Nutrition for Thyroid Health

As mentioned above, the thyroid depends on iodine. Notwithstanding any genetic or environmental factors, you can usually boost your thyroid by consuming iodine-rich foods, which include:

  • Fish (especially cod, halibut, and tuna) and shellfish (especially shrimp, crab, and squid)
  • Seaweed (kelp, nori, kombu, wakame)
  • Dairy products
  • Liver
  • Eggs
  • Green leafy vegetables grown in iodine-rich soil

Adults should aim to consume about 150 mcg of iodine per day. Pregnant and breastfeeding people need much more — up to 290 mcg per day. Note that some foods contain goitrogens, so named because they contribute to goiter by impairing your iodine conversion. Common offenders include:

  • Cruciferous vegetables (especially cabbage, Brussels sprouts, broccoli, cauliflower)
  • Soy products (especially tofu and tempeh)

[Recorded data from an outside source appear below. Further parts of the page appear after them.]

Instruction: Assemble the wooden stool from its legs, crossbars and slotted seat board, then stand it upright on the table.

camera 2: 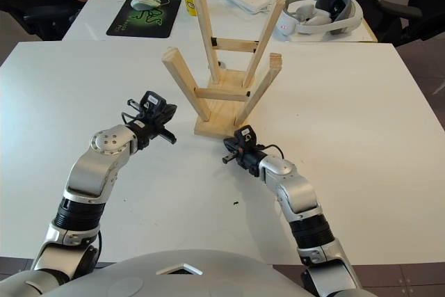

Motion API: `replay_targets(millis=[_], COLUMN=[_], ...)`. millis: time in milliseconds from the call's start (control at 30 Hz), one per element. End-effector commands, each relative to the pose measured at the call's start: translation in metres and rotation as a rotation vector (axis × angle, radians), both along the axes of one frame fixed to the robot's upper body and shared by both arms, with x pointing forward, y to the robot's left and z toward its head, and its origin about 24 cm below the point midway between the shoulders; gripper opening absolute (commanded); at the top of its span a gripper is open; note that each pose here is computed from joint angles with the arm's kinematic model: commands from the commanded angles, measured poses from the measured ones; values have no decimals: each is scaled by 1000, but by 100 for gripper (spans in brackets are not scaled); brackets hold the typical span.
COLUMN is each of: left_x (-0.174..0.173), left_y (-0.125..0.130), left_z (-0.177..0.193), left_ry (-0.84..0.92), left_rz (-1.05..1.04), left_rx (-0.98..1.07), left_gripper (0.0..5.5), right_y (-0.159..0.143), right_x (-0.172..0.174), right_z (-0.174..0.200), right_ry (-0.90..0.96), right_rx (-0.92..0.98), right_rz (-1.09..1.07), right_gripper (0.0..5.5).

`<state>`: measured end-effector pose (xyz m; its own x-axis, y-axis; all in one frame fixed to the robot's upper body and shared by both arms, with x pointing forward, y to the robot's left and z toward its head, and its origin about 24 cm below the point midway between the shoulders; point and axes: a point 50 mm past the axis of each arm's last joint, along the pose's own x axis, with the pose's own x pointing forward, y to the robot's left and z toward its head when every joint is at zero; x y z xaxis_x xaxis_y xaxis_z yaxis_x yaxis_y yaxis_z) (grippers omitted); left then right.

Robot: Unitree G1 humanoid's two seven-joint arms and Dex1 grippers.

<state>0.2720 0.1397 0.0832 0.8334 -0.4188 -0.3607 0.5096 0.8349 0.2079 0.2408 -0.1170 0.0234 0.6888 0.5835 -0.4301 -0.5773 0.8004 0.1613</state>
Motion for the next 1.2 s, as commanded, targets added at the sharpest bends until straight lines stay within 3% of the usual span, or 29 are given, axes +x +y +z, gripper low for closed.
replay_targets(millis=[33, 400, 533, 633, 800, 867, 1033, 1200], left_x=[-1, 0, -5, -11, -16, -14, -10, -8], left_y=[-1, -2, -3, -2, 6, 10, 19, 12], left_z=[-1, 0, 6, 15, 23, 31, 47, 69], left_ry=[4, -1, -38, -111, -176, -240, -373, -519], left_rz=[3, 4, 28, 62, 191, 240, 359, 340], left_rx=[9, 0, -66, -140, -233, -237, -214, -184], left_gripper=[1, 1, 1, 1, 1, 1, 1, 1], right_y=[-18, -3, 9, 8, -8, -37, -77, -74], right_x=[1, 0, -23, -43, -45, -34, -6, 2], right_z=[-4, 0, 26, 43, 69, 75, 102, 137], right_ry=[11, 12, -18, -27, -154, -256, -479, -679], right_rx=[-65, 0, 186, 270, 226, 100, -50, -24], right_rz=[-47, -10, 39, -35, -270, -510, -779, -802], right_gripper=[0, 0, 0, 0, 0, 0, 0, 0])
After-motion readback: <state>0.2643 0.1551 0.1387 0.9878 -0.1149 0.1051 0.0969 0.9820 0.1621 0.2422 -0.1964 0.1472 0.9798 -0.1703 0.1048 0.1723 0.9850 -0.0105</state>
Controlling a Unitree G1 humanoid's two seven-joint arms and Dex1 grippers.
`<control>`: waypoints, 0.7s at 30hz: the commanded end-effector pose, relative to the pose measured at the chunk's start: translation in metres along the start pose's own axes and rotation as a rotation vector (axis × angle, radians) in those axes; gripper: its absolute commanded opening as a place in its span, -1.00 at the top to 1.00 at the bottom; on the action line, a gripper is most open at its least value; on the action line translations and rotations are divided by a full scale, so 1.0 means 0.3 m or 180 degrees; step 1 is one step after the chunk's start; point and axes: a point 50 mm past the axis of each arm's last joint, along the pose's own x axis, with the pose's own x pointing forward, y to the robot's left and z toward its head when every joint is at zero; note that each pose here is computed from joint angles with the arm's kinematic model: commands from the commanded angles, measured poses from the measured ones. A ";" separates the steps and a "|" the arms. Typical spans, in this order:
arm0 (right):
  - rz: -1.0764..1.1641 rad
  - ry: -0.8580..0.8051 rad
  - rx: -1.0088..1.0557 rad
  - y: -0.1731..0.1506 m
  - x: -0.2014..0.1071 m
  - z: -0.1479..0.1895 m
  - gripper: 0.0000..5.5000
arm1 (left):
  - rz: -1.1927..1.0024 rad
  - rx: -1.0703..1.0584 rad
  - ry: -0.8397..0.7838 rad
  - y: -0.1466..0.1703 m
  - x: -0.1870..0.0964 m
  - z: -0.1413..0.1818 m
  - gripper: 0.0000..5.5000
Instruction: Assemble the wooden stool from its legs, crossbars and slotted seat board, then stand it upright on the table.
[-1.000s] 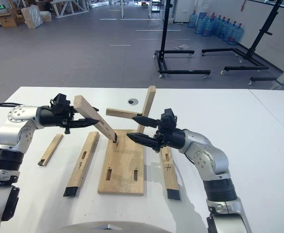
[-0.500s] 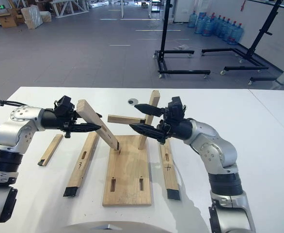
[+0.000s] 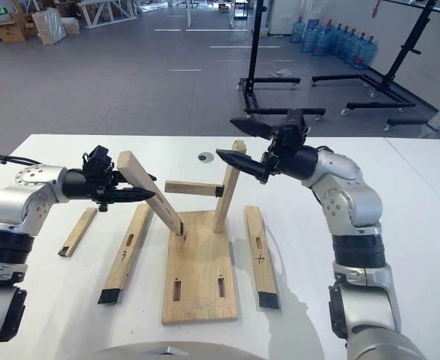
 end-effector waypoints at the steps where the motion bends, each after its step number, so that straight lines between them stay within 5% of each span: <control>1: 0.0075 0.0407 -0.0004 -0.013 0.005 -0.075 -0.60 | -0.0042 -0.0371 0.0153 0.019 0.028 -0.072 0.24; 8: 0.0214 0.0606 0.0089 0.002 -0.009 -0.126 -0.60 | -0.0080 -0.0768 0.0448 0.066 0.038 -0.156 0.24; 21: 0.0273 0.0607 0.0160 0.040 0.027 -0.153 -0.60 | -0.0252 -0.0683 0.0497 0.075 0.100 -0.157 0.24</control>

Obviously, those foods have plenty of health benefits, so we don’t recommend cutting them out completely. As always, a good balance is essential to a nutritious diet. Avoid overly salted, processed foods, and eat a nice mix of lean proteins and vitamin-rich vegetables. If you’re vegan or vegetarian, try to add iodine-fortified foods to make up for the lack of seafood and dairy.

Wrapping Up

For as important and delicate as the thyroid is, it’s disturbing that thyroid disorders are so widely underdiagnosed — especially when we are surrounded by toxic chemicals that can impair it. Your best chance at healthy thyroid function is to advocate for yourself. Don’t be afraid to ask for additional testing. Monitor your symptoms and adjust your diet and lifestyle accordingly. Thyroid disorders negatively affect almost every aspect of your well-being. With a bit of research and conscientious consumption, you can help protect this vital organ and ensure its optimal function.

 This article was inspired by an interview with endocrine specialist and Hashimoto’s expert Dr. Gupta, author of Reversing Hashimoto’s.